A long goods trains rumbles by on a parallel track as we sit and wait, all the passengers watch it enviously as it rolls on into Serbia. Herman describes some of the places he’s been; his favourite place is Dublin because of the friendliness of the people and the nightlife, France also rates highly because of the food. He leans and smokes out of the window, making slightly nervous hand gestures when he talks. He doesn’t like the cold weather that’s now approaching and looks thin and cold just talking about it. His least favourite spot in Europe is a service station toilet in Croatia where he had to spend a night after failing to find a ride or accommodation. I ask about Mexico and say that Cancun, his hometown, must be nice. “It’s ok, I suppose” he replies with a big smile which vanishes into a shrug of the shoulders which seems to say: “It’s basically paradise on Earth, but you know, it gets a bit boring after a while”.

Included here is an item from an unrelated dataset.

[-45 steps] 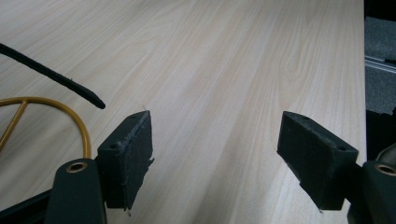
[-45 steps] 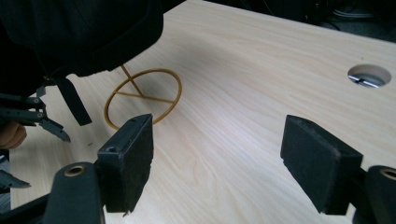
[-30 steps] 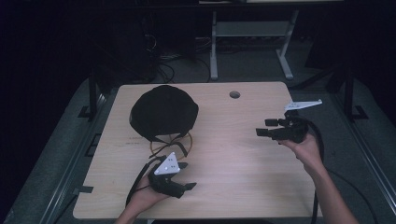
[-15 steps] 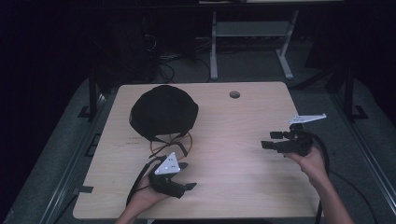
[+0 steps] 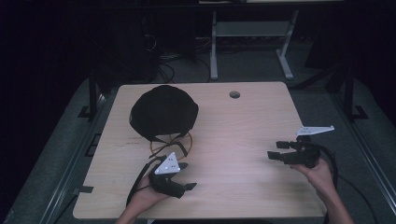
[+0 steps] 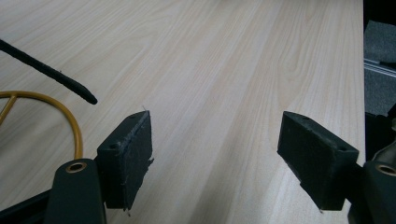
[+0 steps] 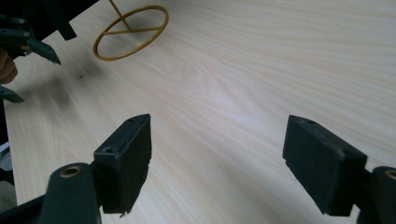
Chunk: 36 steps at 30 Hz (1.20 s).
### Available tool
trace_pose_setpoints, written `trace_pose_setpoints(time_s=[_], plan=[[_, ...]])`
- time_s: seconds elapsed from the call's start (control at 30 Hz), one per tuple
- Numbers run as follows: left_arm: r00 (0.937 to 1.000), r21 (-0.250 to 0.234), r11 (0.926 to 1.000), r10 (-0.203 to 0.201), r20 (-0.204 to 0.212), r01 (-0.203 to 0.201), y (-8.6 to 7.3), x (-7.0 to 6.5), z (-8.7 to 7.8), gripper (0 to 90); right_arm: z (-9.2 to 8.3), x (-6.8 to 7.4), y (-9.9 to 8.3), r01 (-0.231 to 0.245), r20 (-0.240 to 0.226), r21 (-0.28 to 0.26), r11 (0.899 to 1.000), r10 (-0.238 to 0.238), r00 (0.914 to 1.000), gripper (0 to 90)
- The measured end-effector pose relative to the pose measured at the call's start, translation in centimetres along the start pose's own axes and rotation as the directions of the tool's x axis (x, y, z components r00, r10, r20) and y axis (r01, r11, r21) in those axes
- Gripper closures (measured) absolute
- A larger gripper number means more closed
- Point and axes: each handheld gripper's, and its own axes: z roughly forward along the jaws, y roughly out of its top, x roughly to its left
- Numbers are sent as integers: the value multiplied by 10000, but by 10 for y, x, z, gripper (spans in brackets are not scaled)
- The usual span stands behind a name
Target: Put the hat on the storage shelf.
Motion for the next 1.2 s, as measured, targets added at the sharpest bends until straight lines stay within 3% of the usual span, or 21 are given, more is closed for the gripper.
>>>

We turn to look on as another customs agent joins his colleagues in the carriage, they all walk to the goatee man’s compartment and start chatting, the new agent takes some photos of the compartment and then leaves. The agents and the goatee man, all smoking out of the window, talk in Bulgarian, the conversation running back forth. Herman and I can’t understand what they’re saying, the old lady probably does, but she just watches out of the corner of her eye and lights another cigarette. The agents seem to have found something they don’t agree with and the goatee man protests in an annoyed voice, an agent makes calming motions and patiently explains something in return.

After another hour the new agent returns and following further discussion, which is never loud or aggressive sounding, the goatee man picks up his coat and small rucksack, then leaves the train with the customs agents. Ten minutes later our train starts to move again.

Soon we stop again, this time at a long low platform next to a station and some small official buildings flying Serbian flags. Our passports are checked and stamped by Serbian boarder guards. A few Serbian police officers then enter our carriage and start passing yellow ice-cream tub like containers from goatee man’s compartment out of the window to colleagues who stack them on the platform. Herman and I share a raised eyebrow, from his face I can tell, like me, he’s trying to guess what’s in all the containers. After about twenty such containers have been removed we take on a few more passengers and the train starts to roll onwards to Belgrade.

I eat a few more lumps of what has become one giant all-in-oneTurkish sweet, crispy bits of pastry and nuts studding a soft core of turkish delight, before settling down in my warm cabin and trying to sleep.